Der Markt ist definitiv überflutet von Produktionsfirmen, insbesondere im Fiktionalen, wo mit dem Start der Streamer ja eine Goldgräberstimmung ausgebrochen ist. Da wurde eine kurze Zeit lang wie verrückt bestellt, aber heute wissen wir nach einigen Rückzügen: Der Kuchen wurde gar nicht größer, sondern nur kleinteiliger. Aber es sitzen jetzt mehr am Tisch und haben Hunger. Die stürzen sich alle auf den gleichen Kuchen, um was abzubekommen. Das kann nicht gut gehen. Da wird sich der Produzentenmarkt irgendwann die Augen reiben: Reicht das Geschäft für alle? Nein, wird es nicht. Weil wir die unverhältnismäßig verrückten Zeiten im Streaming hinter uns gelassen haben. Und ein Problem sind natürlich auch mehrjährige exklusive Deals von Sendern mit einzelnen Produktionsfirmen, die schon mal auf absehbare Zeit erhebliche Programm-Budgets binden.

Hat das Konsequenzen für ITV Studios Germany? Spielt Fiktion noch eine Rolle?

Bei uns arbeiten über zweihundert Leute an non-fiktionalen Formaten und gut eine Handvoll Kolleginnen und Kollegen in der Fiction. Das spricht eine deutliche Sprache, aber mein Herz wird immer für Serien und Filme schlagen und wir werden in die Richtung nicht nur weiter entwickeln, sondern auch weiter produzieren. Die Öffentlich-Rechtlichen sind inzwischen wieder zur ersten Adresse für alle geworden, die fiktionale Ideen platzieren wollen. In den Mediatheken und bei ZDFneo ist einfach ein super Spielfeld entstanden. Wir freuen uns, dass wir da auch im Rennen sind. Natürlich bleiben wir weiterhin auch unverdrossen mit allen anderen Streamern und Sendern im Dialog. 

Letzte Frage: Bei welchem Ihrer Formate würden Sie selbst mitmachen?

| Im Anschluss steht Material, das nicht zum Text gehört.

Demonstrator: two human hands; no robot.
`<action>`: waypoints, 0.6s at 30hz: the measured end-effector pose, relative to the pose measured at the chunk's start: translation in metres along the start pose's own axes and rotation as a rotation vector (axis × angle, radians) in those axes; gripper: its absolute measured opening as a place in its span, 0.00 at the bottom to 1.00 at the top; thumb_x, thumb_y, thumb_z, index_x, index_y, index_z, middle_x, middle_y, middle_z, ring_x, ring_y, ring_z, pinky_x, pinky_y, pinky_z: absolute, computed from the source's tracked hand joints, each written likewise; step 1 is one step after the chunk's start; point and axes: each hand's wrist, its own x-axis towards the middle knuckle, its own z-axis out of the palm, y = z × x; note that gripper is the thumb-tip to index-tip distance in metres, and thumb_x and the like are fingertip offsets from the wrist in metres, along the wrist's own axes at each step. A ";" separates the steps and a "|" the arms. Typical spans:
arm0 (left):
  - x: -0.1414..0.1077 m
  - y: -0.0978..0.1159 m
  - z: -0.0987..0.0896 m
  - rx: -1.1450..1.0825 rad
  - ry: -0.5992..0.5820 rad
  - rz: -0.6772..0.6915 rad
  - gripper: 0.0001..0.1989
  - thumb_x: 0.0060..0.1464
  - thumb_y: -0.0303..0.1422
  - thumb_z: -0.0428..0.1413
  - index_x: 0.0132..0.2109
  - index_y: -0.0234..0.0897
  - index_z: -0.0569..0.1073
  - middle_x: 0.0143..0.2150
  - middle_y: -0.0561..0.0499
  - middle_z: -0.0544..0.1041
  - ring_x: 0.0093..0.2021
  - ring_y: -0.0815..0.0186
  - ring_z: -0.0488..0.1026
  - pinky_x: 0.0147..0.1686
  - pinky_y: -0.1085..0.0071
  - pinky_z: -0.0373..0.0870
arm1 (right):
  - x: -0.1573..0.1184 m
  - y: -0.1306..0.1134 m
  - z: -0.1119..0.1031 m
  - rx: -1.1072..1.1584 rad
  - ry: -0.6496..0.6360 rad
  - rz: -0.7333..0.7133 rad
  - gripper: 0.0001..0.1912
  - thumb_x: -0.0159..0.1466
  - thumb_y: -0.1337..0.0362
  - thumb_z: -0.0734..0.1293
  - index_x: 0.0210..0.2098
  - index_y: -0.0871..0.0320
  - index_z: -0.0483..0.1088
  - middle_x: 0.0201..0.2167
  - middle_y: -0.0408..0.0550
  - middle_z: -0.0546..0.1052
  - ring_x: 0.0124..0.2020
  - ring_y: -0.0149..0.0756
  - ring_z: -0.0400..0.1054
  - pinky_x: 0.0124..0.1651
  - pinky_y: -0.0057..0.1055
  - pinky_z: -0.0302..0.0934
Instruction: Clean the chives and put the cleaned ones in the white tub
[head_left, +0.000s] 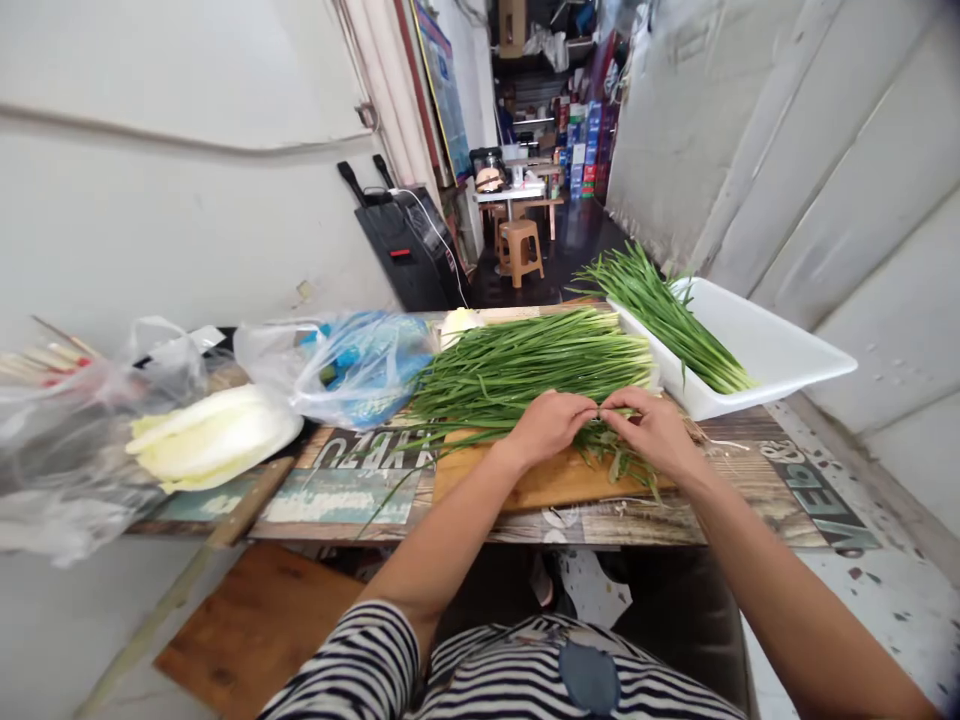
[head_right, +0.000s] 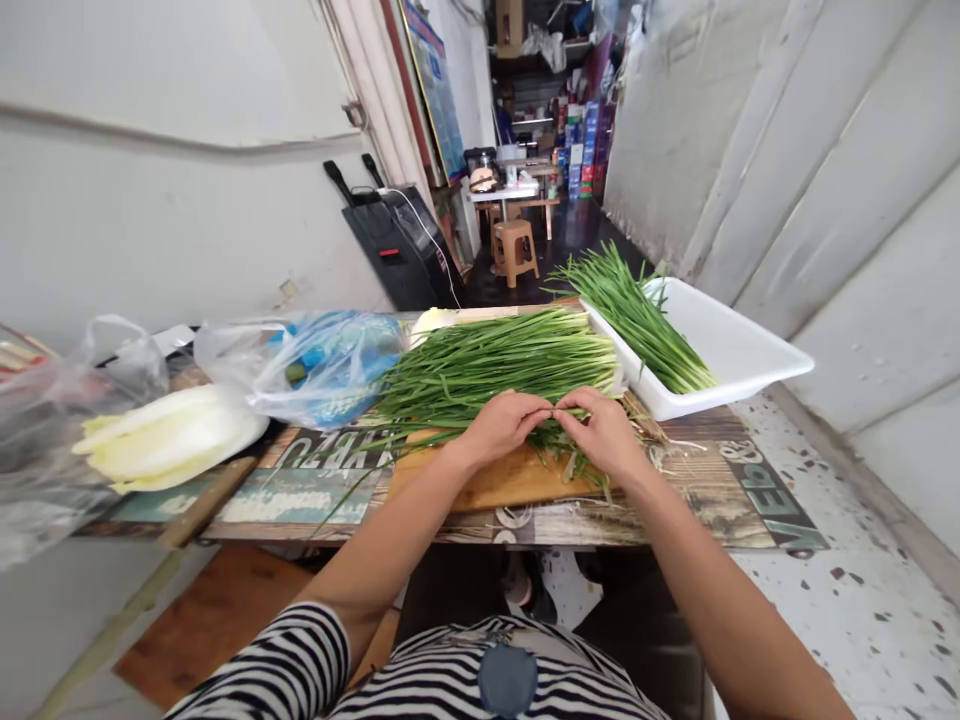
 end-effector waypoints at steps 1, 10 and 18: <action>0.000 0.000 0.000 0.007 -0.004 -0.007 0.15 0.67 0.36 0.44 0.47 0.38 0.75 0.46 0.50 0.81 0.46 0.65 0.76 0.47 0.68 0.64 | 0.000 -0.001 0.002 0.001 -0.008 0.005 0.10 0.61 0.57 0.65 0.31 0.56 0.74 0.32 0.48 0.77 0.36 0.38 0.70 0.42 0.35 0.63; -0.004 0.002 0.003 0.049 0.068 0.016 0.14 0.67 0.37 0.45 0.47 0.39 0.73 0.48 0.49 0.80 0.48 0.64 0.75 0.47 0.67 0.65 | -0.002 0.015 -0.019 -0.098 0.269 0.204 0.18 0.63 0.52 0.63 0.27 0.58 0.74 0.22 0.46 0.75 0.26 0.36 0.67 0.33 0.32 0.60; -0.002 -0.006 0.010 0.100 0.378 -0.166 0.11 0.64 0.29 0.48 0.47 0.35 0.73 0.47 0.44 0.79 0.46 0.61 0.75 0.48 0.66 0.70 | 0.020 0.039 -0.021 -0.727 -0.002 0.056 0.16 0.64 0.67 0.57 0.42 0.59 0.76 0.41 0.55 0.76 0.36 0.40 0.68 0.37 0.33 0.58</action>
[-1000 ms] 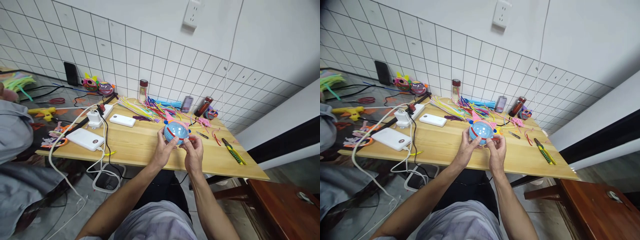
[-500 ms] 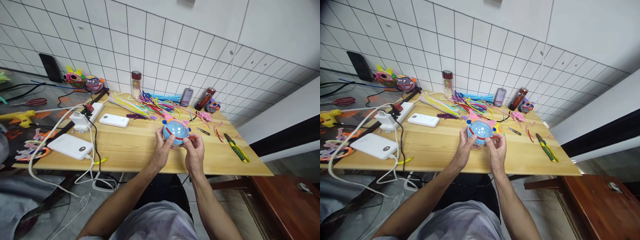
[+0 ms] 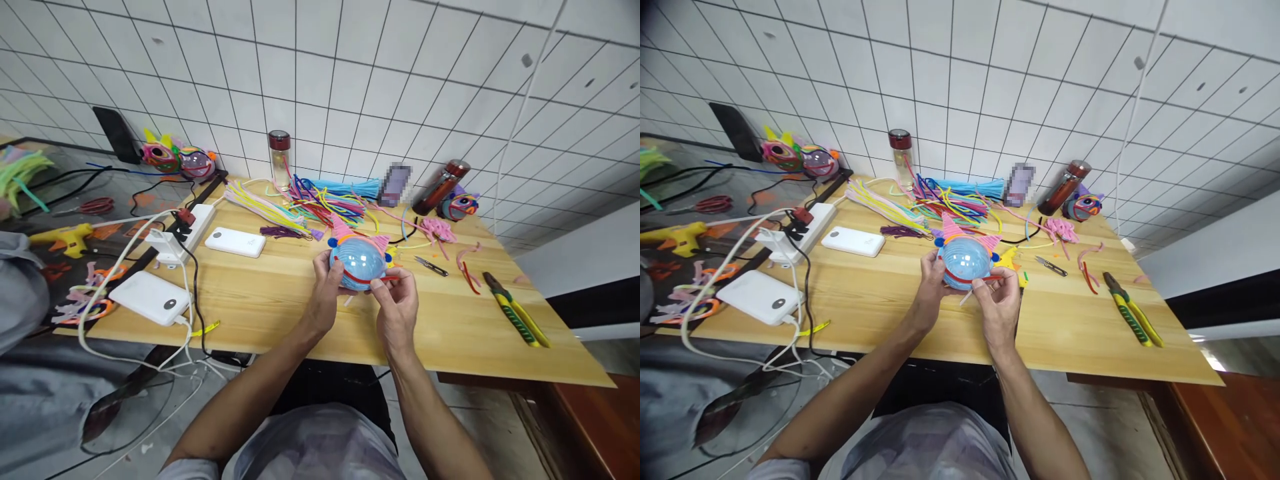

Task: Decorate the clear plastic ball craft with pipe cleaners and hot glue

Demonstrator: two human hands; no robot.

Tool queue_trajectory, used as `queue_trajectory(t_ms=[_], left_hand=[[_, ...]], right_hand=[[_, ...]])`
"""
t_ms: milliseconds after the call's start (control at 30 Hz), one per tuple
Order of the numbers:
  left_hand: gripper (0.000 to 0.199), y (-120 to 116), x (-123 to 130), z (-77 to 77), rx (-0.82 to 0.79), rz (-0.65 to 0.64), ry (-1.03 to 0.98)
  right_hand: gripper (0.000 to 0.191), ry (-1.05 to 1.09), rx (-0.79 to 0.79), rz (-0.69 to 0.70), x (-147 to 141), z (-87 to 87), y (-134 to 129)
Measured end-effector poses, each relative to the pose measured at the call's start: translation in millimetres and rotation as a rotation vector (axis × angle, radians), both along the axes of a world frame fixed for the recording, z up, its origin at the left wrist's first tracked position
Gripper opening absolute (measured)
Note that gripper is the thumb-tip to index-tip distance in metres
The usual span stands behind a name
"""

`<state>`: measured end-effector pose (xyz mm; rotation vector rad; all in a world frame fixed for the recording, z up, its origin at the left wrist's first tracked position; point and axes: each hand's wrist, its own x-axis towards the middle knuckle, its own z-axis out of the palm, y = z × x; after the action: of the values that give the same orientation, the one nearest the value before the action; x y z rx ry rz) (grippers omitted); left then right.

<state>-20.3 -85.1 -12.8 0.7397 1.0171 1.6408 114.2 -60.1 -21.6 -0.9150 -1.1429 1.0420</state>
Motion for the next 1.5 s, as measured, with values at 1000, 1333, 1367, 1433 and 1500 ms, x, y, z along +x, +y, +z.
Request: queue_trajectory(t_ms=[1000,1333,1367,1433,1500], left_hand=[[0.061,28.6,-22.1,-12.2,-0.026,0.010,-0.088],[0.053,31.8,-37.6,3.0,0.009,-0.054,-0.115],[0.052,32.7,-38.6,3.8,0.008,-0.061,-0.103],[0.049,35.1,-40.6,4.3,-0.012,-0.069,-0.068],[0.047,38.6,-42.0,3.6,-0.040,-0.059,-0.024]], right_hand=[[0.052,0.439,-0.242,0.257,8.1,23.4,25.9],[0.064,0.336,-0.160,0.344,11.3,43.1,39.1],[0.064,0.332,-0.159,0.348,10.7,43.2,40.4],[0.065,0.328,-0.163,0.353,9.3,42.0,43.6],[0.066,0.327,-0.172,0.359,8.2,39.7,47.7]])
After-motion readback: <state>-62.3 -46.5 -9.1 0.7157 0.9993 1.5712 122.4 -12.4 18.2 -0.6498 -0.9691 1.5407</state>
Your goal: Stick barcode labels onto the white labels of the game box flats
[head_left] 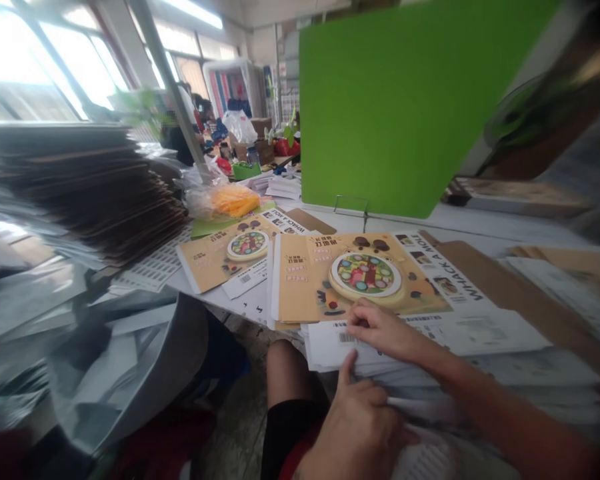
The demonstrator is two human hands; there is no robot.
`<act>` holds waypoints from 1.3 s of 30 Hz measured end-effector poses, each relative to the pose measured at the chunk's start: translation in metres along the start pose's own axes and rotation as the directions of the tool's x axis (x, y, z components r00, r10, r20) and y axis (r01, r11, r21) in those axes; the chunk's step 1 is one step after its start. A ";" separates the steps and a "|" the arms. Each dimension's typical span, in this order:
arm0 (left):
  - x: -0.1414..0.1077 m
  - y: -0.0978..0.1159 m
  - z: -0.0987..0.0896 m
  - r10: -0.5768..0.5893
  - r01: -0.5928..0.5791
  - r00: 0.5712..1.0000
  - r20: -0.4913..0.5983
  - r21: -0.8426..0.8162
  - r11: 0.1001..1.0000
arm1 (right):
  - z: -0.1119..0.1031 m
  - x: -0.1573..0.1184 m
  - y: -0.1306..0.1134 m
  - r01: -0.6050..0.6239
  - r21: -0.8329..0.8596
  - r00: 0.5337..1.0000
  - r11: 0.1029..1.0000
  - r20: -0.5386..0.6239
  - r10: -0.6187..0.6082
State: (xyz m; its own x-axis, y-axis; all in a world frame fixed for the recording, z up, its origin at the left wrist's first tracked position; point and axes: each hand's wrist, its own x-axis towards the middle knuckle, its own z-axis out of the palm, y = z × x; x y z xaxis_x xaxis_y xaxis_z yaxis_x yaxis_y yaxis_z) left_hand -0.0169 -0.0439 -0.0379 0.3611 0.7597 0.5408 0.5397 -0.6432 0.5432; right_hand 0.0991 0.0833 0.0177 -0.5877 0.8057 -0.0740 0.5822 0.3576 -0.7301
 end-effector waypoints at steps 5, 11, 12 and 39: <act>0.001 0.000 -0.003 0.011 -0.011 1.000 0.019 0.025 1.000 | 0.002 0.001 0.002 0.006 -0.017 1.000 1.000 -0.005 -0.006; 0.002 0.001 -0.004 -0.002 0.001 0.999 0.037 0.035 0.999 | 0.002 0.002 0.001 -0.002 -0.038 1.000 0.999 -0.008 0.002; 0.002 0.001 -0.004 -0.004 0.002 0.999 0.042 0.038 0.999 | 0.002 0.001 0.001 -0.003 -0.040 1.000 0.999 -0.008 0.003; 0.009 -0.003 -0.015 -0.055 0.031 0.973 0.226 0.111 0.993 | 0.006 -0.005 -0.005 -0.061 -0.170 0.992 0.984 -0.124 0.040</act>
State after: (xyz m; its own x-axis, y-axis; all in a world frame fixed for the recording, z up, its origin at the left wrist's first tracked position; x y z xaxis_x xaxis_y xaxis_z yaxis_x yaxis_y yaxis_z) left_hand -0.0268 -0.0365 -0.0245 0.4935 0.7960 0.3506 0.6316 -0.6051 0.4847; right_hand 0.0955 0.0751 0.0180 -0.4900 0.8715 -0.0183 0.7038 0.3831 -0.5983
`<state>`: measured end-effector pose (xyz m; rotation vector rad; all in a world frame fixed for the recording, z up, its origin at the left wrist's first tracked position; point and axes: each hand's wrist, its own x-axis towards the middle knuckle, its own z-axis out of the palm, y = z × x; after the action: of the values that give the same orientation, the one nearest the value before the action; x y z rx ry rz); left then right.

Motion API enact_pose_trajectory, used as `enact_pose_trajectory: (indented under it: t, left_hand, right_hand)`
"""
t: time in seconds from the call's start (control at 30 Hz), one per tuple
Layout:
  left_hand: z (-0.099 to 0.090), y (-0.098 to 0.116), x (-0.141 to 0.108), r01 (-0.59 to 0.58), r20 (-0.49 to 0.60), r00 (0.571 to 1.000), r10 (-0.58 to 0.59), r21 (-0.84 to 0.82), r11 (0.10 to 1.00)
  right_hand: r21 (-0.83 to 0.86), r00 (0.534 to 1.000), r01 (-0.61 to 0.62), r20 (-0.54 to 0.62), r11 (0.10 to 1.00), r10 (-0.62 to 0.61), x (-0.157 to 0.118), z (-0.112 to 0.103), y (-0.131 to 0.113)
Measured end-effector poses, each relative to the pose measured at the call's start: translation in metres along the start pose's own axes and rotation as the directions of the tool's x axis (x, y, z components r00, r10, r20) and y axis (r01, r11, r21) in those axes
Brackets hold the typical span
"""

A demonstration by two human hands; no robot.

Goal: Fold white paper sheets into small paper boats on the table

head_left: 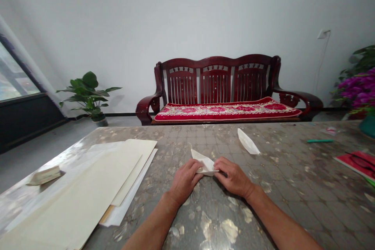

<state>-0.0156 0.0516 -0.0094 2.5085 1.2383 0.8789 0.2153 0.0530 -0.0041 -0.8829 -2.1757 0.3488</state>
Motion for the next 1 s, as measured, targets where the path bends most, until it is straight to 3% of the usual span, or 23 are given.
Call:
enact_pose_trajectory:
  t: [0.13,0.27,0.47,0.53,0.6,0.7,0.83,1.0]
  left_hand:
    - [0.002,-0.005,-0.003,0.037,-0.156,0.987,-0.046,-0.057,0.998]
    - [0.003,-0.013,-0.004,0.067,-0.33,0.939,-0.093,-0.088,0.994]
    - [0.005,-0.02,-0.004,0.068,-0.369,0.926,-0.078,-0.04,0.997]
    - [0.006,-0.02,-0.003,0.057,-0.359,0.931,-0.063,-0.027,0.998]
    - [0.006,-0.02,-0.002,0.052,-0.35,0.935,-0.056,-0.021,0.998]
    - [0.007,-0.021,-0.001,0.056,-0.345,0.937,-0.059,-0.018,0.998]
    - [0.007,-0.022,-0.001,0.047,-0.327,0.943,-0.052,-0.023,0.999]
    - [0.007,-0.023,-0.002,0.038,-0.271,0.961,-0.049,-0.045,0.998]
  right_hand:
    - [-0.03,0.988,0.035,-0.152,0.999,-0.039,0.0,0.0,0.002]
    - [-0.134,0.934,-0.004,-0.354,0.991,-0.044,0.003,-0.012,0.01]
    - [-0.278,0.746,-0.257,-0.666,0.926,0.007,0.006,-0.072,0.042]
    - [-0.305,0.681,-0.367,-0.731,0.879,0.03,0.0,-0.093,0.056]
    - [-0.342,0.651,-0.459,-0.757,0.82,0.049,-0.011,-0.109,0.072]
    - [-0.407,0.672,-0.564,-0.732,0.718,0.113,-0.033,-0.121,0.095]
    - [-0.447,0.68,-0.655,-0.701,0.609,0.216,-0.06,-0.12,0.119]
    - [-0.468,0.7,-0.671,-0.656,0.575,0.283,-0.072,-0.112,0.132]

Beim „Perfekten Dinner“, weil ich rasend gerne koche und Menschen an einem Tisch versammle. Ich finde es auch immer wieder spannend auf neue Leute zu stoßen, die man noch nicht kennt. Aber eben lieber beim Essen als beim Dating, deswegen wäre ich bei „Love Island“ raus und bei „Alone“ würde ich in der Wildnis nicht überleben.

Und beim Dschungelcamp?

Da sage ich aus Witz immer, ich würde gerne mal dieses Sozialexperiment eingehen und hätte auch gar nicht so sehr Angst vor den physischen Spielen. Und vor einer Bohnen-Reis-Diät ist mir auch nicht bange, aber bei den Essprüfungen käme ich an meine Grenzen. Und wenn man am Lagerfeuer erstmal ins Reden kommen würde - und da bin ich ja immer ganz weit vorne - müsste ich mir danach vermutlich eine neue Branche suchen (lacht).

Frau Ruff, herzlichen Dank für das Gespräch.